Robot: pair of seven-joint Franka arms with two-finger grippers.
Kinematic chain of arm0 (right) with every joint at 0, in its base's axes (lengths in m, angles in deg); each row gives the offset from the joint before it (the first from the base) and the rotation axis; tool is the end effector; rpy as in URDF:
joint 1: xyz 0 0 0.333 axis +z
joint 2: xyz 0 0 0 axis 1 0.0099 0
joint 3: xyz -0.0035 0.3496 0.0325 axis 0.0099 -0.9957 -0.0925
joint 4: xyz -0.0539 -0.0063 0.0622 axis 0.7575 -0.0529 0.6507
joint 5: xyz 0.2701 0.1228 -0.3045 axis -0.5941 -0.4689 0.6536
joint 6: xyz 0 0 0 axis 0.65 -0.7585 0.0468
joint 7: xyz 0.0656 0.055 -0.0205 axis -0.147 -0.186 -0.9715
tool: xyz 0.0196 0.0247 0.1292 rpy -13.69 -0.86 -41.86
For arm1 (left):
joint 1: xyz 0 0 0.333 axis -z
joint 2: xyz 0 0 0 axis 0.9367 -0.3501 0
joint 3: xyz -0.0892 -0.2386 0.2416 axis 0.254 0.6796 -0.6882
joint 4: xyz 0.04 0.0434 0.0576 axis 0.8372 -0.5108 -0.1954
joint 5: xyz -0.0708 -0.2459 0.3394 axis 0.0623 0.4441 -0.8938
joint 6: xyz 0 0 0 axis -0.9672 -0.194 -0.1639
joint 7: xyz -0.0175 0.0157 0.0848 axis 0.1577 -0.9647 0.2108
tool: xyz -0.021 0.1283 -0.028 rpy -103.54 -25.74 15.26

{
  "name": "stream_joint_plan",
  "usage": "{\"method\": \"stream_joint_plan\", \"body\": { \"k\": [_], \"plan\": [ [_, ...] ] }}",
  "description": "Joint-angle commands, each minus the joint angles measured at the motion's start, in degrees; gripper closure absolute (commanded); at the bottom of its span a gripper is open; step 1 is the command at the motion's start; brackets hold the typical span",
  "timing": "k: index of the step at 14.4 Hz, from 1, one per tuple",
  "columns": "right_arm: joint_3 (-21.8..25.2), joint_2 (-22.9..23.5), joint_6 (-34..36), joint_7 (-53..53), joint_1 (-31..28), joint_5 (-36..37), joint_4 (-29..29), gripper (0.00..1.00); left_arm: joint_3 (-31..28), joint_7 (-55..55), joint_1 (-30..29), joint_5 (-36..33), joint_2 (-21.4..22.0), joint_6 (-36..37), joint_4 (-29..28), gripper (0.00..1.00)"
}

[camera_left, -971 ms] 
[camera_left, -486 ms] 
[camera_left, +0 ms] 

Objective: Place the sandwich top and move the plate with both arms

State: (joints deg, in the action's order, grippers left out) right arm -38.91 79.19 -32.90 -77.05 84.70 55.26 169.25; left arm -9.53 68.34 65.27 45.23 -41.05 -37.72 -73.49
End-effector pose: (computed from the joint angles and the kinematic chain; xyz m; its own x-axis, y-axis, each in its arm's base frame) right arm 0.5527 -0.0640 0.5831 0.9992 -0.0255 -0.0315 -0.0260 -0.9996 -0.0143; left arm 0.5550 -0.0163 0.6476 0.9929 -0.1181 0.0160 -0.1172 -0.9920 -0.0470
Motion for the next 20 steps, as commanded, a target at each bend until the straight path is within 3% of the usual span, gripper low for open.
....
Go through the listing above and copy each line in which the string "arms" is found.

Robot: pair of seven-joint Franka arms with two-finger grippers.
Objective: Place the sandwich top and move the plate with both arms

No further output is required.